RECORDS FOR PROCESSING »
----

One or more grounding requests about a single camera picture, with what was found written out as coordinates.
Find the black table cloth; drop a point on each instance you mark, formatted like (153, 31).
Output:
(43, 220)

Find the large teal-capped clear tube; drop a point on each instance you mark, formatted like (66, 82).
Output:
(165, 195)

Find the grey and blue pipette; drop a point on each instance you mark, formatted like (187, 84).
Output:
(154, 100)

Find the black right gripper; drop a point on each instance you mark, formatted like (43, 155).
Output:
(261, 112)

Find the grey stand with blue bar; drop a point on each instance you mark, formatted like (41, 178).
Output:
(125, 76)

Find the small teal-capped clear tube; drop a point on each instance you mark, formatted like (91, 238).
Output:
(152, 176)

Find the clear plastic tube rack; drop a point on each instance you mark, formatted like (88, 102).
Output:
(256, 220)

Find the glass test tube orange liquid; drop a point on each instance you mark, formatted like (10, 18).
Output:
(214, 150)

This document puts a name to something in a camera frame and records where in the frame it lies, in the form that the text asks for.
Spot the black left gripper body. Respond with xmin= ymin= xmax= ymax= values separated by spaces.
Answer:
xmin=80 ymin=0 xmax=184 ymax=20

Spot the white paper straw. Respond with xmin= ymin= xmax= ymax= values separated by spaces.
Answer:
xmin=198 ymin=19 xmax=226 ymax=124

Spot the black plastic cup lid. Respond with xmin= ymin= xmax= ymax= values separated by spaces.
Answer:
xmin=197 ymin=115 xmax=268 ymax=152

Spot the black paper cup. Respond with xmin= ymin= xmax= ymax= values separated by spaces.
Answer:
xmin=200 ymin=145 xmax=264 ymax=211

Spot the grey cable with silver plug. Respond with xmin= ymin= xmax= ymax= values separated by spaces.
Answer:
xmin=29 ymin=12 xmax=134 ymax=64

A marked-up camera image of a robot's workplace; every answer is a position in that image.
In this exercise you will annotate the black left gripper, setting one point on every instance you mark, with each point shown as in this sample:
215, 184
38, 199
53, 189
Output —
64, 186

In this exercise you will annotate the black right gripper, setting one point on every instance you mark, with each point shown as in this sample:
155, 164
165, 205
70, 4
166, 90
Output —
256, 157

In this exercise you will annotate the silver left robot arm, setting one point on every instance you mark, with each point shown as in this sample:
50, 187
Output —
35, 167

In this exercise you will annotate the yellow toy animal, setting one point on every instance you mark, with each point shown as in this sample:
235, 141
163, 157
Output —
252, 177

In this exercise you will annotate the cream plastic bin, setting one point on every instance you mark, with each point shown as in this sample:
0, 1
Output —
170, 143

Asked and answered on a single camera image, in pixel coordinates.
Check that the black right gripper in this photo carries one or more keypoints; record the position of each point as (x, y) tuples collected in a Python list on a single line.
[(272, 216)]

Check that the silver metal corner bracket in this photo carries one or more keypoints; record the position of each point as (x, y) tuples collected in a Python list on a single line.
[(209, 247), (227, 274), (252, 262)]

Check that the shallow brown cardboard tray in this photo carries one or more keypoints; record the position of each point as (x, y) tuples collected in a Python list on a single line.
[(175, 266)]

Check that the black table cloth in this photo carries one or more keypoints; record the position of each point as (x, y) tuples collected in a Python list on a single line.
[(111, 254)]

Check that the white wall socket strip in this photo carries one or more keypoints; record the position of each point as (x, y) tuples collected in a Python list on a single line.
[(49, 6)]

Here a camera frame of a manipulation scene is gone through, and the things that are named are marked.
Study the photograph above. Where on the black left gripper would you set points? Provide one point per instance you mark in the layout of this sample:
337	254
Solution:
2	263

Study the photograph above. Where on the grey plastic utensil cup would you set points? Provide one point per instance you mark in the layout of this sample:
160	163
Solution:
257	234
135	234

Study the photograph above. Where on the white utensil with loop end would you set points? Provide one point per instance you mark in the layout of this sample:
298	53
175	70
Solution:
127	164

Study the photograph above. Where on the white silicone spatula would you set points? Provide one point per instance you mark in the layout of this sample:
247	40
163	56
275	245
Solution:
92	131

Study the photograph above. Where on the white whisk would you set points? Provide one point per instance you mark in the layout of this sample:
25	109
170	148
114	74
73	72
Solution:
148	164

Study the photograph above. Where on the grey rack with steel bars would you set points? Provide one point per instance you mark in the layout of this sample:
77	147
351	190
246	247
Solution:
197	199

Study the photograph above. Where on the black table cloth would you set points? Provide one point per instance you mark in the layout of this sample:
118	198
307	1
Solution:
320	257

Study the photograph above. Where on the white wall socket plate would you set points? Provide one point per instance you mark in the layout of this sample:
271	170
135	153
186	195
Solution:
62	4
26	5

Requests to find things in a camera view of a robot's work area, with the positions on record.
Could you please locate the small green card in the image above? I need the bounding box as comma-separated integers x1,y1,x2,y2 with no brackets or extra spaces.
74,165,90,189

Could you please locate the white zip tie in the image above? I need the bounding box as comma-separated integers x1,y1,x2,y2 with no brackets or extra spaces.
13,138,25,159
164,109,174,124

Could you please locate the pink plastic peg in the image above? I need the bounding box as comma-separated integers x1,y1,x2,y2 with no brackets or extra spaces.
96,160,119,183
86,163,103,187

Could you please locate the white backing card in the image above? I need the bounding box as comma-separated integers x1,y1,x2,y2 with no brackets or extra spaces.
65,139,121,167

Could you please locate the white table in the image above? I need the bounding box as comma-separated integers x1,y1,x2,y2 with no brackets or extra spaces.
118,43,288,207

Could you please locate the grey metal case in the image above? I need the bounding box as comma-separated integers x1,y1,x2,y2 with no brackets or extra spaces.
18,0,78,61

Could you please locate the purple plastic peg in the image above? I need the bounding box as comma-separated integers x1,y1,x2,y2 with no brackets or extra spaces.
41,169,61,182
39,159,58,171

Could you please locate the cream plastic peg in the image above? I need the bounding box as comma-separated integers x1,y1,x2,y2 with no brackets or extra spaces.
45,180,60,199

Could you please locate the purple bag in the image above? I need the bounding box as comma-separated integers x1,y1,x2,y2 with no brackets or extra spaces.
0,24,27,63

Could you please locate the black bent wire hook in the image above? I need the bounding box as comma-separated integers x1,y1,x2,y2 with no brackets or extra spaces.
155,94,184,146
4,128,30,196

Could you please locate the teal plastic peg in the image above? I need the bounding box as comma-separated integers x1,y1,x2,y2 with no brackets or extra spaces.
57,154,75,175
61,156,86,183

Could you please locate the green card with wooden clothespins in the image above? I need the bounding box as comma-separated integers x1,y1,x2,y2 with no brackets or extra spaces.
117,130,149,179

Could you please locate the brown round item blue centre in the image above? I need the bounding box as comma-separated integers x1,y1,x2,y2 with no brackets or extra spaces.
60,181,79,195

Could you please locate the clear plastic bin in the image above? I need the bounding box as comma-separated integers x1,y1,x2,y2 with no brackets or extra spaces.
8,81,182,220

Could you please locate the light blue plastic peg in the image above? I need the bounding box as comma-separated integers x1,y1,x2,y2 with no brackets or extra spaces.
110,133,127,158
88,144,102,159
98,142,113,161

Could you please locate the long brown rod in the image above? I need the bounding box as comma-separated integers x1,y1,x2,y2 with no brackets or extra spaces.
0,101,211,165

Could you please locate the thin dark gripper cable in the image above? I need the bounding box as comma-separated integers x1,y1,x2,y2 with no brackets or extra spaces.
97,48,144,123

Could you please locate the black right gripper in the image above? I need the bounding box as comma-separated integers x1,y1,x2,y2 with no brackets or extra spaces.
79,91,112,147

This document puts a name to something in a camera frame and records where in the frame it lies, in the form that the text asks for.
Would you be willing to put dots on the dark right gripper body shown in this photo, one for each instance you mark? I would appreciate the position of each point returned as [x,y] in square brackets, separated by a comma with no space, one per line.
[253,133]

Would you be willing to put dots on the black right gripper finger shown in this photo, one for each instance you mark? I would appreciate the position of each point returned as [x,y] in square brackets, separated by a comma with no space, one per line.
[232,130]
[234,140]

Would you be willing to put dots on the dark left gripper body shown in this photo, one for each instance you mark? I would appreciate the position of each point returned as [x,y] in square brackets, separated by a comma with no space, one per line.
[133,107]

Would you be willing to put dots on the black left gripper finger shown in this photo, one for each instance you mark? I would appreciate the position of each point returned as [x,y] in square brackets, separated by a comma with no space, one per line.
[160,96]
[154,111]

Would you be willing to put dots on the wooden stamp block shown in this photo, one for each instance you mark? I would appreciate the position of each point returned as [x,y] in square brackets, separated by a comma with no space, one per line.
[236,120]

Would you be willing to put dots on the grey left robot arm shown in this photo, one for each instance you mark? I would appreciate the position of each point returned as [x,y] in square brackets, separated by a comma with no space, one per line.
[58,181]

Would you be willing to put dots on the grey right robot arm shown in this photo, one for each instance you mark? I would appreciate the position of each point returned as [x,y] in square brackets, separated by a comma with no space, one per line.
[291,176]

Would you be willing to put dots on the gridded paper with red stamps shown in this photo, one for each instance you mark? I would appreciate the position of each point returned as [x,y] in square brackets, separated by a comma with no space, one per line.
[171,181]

----

When a line in the records above contains the word "camera", copy it.

SOLUTION TO THE EXERCISE »
One or more grounding requests about a single camera picture, with what was found written out as coordinates.
This document puts a name to something in a camera frame and records where in the frame it lies, in the form that the text asks for.
A marked-up camera image of a robot's workplace; every answer is a position in that image.
Asked and answered on a single camera image, in pixel coordinates.
Here a camera frame of a manipulation scene is gone through, and the things that are named are marked.
Requests to find things in a camera view of a robot's work area, with the positions on record.
This document puts a name to something in a camera frame and records where in the frame it lies, in the form that the text asks for.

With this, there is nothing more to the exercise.